▶ _Work task_
Restate exactly, and only, the lines spanning from the one with "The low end" to the end of the records below.

(Dataset records)
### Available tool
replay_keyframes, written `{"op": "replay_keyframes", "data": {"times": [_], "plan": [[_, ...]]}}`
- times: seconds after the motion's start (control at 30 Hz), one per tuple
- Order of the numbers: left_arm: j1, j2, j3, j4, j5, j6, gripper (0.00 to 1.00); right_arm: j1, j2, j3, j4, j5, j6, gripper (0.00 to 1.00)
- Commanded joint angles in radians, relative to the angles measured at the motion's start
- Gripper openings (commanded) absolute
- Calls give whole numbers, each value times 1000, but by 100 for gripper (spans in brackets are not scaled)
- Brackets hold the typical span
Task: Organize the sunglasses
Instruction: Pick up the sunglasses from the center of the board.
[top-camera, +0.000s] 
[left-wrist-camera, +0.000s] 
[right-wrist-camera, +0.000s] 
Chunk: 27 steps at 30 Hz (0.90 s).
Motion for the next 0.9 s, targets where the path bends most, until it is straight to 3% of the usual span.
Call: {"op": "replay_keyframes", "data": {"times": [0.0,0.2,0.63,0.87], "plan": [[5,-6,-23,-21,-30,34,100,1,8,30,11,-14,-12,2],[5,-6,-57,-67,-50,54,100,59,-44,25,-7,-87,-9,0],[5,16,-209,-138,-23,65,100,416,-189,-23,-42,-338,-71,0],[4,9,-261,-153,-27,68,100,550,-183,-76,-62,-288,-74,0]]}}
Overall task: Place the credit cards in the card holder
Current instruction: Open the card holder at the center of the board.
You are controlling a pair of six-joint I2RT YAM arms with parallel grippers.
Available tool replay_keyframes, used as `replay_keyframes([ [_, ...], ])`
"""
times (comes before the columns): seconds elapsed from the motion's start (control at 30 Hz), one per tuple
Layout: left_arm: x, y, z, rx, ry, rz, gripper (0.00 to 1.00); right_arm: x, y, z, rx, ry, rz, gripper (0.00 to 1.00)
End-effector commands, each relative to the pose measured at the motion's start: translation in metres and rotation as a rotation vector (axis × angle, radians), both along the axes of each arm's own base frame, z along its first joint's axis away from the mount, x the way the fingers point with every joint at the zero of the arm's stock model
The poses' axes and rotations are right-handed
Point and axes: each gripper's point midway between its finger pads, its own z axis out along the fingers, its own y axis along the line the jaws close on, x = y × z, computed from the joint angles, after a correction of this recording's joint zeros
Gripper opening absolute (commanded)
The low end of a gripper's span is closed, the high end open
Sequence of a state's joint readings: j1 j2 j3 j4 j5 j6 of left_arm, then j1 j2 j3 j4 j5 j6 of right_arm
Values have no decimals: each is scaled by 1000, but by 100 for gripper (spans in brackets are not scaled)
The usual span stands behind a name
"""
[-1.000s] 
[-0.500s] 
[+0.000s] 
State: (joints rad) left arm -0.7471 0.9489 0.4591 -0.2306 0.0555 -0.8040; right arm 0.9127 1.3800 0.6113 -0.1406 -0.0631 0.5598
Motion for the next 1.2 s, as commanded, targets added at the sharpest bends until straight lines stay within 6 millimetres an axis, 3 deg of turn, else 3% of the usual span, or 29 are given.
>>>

▶ _Written solution_
The low end of a gripper's span is closed, the high end open
Sequence of a state's joint readings: j1 j2 j3 j4 j5 j6 of left_arm, then j1 j2 j3 j4 j5 j6 of right_arm
Values have no decimals: each is scaled by 1000, but by 100 for gripper (spans in brackets are not scaled)
The usual span stands behind a name
"""
[-1.000s] 
[-0.500s] 
[+0.000s] 
State: (joints rad) left arm -0.7471 0.9489 0.4591 -0.2306 0.0555 -0.8040; right arm 0.9127 1.3800 0.6113 -0.1406 -0.0631 0.5598
Motion for the next 1.2 s, as commanded, targets added at the sharpest bends until straight lines stay within 6 millimetres an axis, 3 deg of turn, else 3% of the usual span, or 29 are given.
>>>

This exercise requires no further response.